Flüchtlinge protestieren in Lampedusa (Archiv)

Flüchtlinge protestieren in Lampedusa (Archiv)

Das Auffanglager im süditalienischen Lampedusa wird geschlossen. Es war international wegen der Tausenden von Flüchtlingen bekanntgeworden, die nach langen Seefahrten dieses Tor nach Europa erreicht hatten.

Nach dem Inkrafttreten eines Abschiebeabkommen zwischen Italien und Libyen zur Bekämpfung der illegalen Migration im Mai sind keine Flüchtlinge mehr auf der 20 Quadratkilometer grossen Insel zwischen Sizilien und Tunesien gelandet. Daher beschloss die Regierung Berlusconi die Schliessung des Auffanglagers. 55 Menschen verlieren ihren Job, berichtete die römische Tageszeitung "La Repubblica".

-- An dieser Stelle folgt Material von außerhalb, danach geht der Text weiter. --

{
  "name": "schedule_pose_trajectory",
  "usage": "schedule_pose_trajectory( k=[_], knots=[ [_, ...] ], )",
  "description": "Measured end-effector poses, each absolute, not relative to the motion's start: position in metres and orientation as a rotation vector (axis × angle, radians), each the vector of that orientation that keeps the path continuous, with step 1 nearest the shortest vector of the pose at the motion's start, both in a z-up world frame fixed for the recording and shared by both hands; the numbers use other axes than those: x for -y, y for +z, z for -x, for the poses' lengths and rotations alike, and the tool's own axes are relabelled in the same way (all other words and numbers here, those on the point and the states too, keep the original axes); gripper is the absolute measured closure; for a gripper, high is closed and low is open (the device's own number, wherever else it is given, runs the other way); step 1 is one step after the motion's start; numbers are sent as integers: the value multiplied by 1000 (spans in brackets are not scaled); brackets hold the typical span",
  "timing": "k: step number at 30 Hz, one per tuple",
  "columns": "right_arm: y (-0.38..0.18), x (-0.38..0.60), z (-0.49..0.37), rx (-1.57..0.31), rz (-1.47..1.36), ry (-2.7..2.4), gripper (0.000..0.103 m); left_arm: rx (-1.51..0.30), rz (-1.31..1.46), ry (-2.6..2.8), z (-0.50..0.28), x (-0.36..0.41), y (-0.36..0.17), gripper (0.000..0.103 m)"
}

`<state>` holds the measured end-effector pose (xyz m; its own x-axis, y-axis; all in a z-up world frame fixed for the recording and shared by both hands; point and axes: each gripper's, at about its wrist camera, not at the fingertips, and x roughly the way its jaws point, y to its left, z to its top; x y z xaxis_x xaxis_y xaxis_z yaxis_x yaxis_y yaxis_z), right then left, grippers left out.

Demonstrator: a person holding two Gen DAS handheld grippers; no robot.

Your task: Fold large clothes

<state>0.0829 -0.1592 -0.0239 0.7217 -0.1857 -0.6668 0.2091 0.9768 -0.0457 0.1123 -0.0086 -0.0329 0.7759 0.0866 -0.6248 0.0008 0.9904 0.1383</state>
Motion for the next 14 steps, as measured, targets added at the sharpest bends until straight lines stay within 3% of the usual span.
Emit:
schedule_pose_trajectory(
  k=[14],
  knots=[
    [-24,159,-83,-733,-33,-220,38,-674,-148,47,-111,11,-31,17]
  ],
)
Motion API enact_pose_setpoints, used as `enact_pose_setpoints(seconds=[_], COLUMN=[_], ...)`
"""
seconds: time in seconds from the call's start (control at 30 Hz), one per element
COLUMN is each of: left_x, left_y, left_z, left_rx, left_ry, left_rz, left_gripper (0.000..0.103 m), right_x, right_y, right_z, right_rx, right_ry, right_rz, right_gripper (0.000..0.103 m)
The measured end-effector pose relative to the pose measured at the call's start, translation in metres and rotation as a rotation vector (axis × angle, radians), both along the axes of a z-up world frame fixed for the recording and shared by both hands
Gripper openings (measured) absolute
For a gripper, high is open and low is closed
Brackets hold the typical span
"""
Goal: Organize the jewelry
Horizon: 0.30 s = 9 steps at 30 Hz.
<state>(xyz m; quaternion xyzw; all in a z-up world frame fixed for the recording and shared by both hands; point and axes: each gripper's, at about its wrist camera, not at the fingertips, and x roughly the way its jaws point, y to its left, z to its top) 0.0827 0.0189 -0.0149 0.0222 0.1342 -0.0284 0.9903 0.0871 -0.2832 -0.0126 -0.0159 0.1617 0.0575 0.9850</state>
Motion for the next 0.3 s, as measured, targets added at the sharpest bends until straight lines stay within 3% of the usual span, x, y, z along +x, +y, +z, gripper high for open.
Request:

Über 20'000 Flüchtlinge hatten 2008 die Insel Lampedusa erreicht. Die Zahl der Migranten, die nach gefährlichen Überfahrten nach Lampedusa gelangten, hatte sich gegenüber dem Vergleichszeitraum 2007 mehr als verdoppelt.

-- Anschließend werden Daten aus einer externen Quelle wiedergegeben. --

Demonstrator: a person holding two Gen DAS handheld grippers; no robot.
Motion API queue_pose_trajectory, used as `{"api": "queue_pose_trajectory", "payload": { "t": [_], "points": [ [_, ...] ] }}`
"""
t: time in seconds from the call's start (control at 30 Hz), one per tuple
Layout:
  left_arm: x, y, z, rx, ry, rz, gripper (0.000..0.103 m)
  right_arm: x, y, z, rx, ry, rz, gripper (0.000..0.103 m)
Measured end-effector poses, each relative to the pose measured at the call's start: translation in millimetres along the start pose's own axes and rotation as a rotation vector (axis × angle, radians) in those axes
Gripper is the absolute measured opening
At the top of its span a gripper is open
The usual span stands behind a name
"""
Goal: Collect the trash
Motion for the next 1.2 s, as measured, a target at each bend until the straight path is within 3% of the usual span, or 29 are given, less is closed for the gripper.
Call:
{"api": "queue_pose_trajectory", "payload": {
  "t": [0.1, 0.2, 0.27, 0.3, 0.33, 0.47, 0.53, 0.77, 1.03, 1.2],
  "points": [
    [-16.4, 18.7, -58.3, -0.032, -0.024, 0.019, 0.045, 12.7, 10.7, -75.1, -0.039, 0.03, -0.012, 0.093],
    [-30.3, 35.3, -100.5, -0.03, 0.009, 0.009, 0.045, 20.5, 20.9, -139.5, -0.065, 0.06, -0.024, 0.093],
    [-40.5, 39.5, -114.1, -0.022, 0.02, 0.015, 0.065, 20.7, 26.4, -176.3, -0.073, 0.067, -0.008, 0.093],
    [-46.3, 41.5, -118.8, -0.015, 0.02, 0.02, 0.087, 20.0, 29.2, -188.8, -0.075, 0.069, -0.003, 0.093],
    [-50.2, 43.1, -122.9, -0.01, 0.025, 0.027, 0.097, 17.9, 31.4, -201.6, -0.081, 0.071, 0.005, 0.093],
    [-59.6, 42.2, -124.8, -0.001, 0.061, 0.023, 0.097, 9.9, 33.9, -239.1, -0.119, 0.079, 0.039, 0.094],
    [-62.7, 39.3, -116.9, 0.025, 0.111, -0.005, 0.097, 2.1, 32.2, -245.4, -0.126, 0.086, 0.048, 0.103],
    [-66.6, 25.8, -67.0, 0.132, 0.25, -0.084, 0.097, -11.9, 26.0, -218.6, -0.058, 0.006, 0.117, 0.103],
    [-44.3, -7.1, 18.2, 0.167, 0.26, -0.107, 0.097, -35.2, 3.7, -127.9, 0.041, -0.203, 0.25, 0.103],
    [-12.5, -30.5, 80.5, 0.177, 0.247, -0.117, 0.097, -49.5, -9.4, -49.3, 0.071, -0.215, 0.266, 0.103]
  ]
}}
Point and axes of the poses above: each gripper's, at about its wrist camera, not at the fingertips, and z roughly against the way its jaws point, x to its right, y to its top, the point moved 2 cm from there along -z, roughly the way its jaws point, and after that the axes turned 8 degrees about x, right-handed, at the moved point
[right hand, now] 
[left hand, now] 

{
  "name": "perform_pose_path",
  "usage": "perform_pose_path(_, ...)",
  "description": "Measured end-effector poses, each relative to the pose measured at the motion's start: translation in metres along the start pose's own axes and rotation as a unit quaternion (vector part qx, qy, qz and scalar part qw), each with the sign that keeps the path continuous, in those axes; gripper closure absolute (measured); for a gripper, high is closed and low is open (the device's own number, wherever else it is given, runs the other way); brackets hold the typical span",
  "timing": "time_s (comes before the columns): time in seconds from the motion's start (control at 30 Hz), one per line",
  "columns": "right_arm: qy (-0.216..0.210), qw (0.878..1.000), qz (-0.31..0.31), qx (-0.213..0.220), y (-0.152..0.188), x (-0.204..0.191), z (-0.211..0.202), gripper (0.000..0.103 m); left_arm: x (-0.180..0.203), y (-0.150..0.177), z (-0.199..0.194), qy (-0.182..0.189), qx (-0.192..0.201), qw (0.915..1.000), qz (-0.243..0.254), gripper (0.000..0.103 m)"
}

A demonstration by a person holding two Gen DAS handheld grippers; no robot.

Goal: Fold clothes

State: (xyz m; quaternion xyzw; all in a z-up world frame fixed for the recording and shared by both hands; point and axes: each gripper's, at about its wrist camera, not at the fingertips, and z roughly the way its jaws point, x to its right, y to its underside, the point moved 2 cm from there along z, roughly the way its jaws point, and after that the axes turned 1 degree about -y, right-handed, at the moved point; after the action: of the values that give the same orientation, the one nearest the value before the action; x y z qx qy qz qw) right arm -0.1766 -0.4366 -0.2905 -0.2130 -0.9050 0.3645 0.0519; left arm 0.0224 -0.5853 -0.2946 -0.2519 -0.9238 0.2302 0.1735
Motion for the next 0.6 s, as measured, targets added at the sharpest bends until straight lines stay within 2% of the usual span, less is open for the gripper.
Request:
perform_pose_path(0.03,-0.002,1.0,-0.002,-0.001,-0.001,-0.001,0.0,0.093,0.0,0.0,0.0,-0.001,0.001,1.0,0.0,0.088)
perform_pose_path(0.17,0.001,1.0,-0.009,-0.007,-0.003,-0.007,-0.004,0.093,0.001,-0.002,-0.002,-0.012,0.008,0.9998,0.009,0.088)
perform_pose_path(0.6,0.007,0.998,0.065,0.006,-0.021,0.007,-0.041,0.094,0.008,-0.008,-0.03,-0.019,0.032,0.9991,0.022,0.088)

Die "Clandestini", die Heimlichen, wie in Italien illegale Immigranten bezeichnet werden, kamen nach ihrer Ankunft auf Lampedusa ins Auffanglager. Dieses befindet sich hinter dem Hauptdorf in einer schmalen Schlucht, umgeben von meterhohem Stacheldraht. Keiner darf ohne Genehmigung hinein und erst recht nicht hinaus. Das Flüchtlingslager war erst 2008 ausgebaut worden.

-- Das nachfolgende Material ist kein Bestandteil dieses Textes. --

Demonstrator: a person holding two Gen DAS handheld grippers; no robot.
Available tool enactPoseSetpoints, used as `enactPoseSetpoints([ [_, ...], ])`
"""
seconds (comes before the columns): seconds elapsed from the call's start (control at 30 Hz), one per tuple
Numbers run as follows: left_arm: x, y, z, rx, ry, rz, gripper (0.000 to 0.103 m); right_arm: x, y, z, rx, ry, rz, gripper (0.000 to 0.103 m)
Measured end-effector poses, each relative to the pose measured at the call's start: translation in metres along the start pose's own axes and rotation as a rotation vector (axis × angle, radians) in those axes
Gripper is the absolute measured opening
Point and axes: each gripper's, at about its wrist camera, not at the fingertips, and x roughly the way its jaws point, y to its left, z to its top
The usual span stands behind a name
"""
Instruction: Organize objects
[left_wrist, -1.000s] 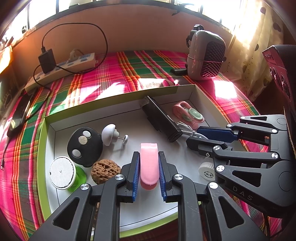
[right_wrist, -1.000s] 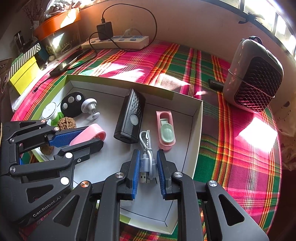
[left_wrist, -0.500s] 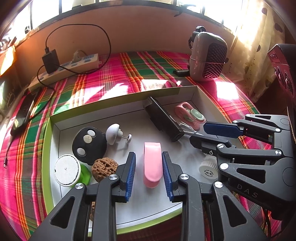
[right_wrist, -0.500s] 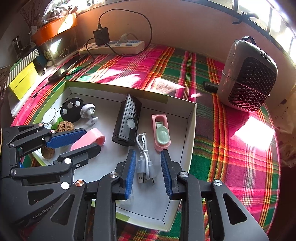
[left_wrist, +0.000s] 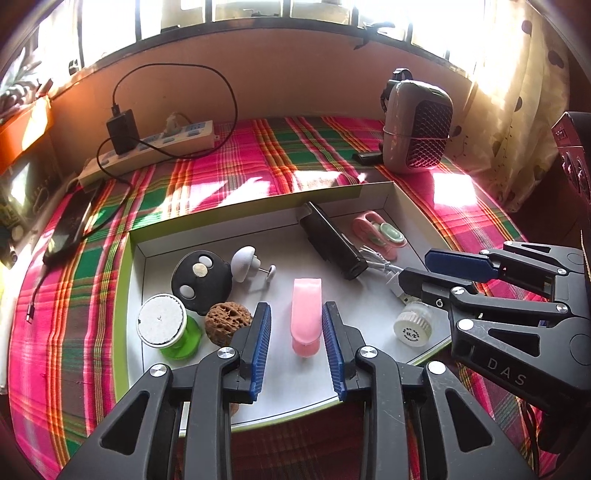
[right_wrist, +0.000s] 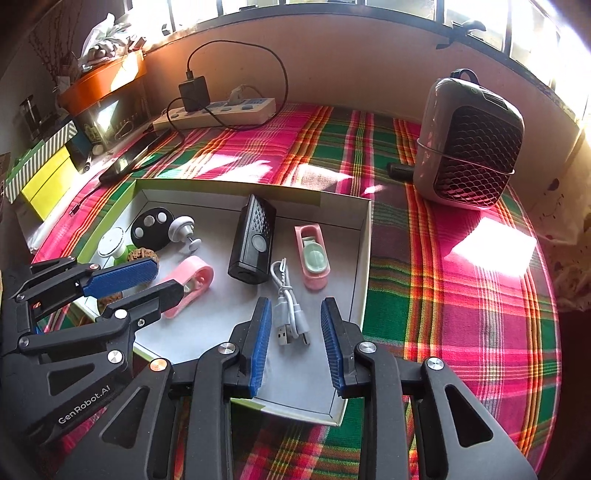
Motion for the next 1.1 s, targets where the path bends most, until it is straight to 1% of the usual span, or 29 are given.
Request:
enactPoseSetpoints([
  [0.23,-0.016,0.000,-0.009,-0.029,-0.032,0.025,0.027,-0.019,0.004,-0.009,0.030,-0.060,-0.029,0.029],
  [0.3,-0.022,0.000,-0.012,-0.027,-0.047,0.042,0.027,-0.025,0.007,-0.012,0.030,-0.072,-0.030,0.029],
  [0.47,-0.036,0.004,-0.019,-0.047,-0.077,0.055,0.027,-0.039,0.015,-0.023,0.028,-0.108,-0.042,0.029],
  [0.6,-0.045,0.005,-0.026,-0.052,-0.087,0.077,0.027,-0.048,0.018,-0.033,0.051,-0.125,-0.046,0.029],
  [0.83,-0.055,0.002,-0.044,-0.053,-0.080,0.079,0.027,-0.059,0.026,-0.050,0.071,-0.136,-0.077,0.030],
  [0.87,-0.056,0.002,-0.048,-0.053,-0.077,0.085,0.027,-0.060,0.027,-0.053,0.072,-0.135,-0.082,0.031],
  [0.9,-0.056,0.001,-0.052,-0.049,-0.073,0.091,0.027,-0.060,0.028,-0.056,0.072,-0.132,-0.089,0.038],
  [0.97,-0.057,0.000,-0.058,-0.050,-0.063,0.092,0.027,-0.060,0.031,-0.062,0.070,-0.125,-0.091,0.044],
  [1.1,-0.058,-0.003,-0.072,-0.051,-0.041,0.081,0.027,-0.059,0.037,-0.075,0.072,-0.105,-0.091,0.044],
])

Das UNO-Flüchtlingshilfswerk UNHCR und Menschenrechtsorganisationen haben das neue Abschieberegime verurteilt. Es verstösst gegen die Flüchtlingskonvention der UNO, die politischen Flüchtlingen ein Recht auf ein Asylverfahren zuspricht.

Bei einer kollektiven Abschiebung von Flüchtlingen und Migranten ohne Prüfung eines Asylantrags wird dieses Recht verletzt. Libyen wird zudem vorgeworfen, die Abgeschobenen zu misshandeln.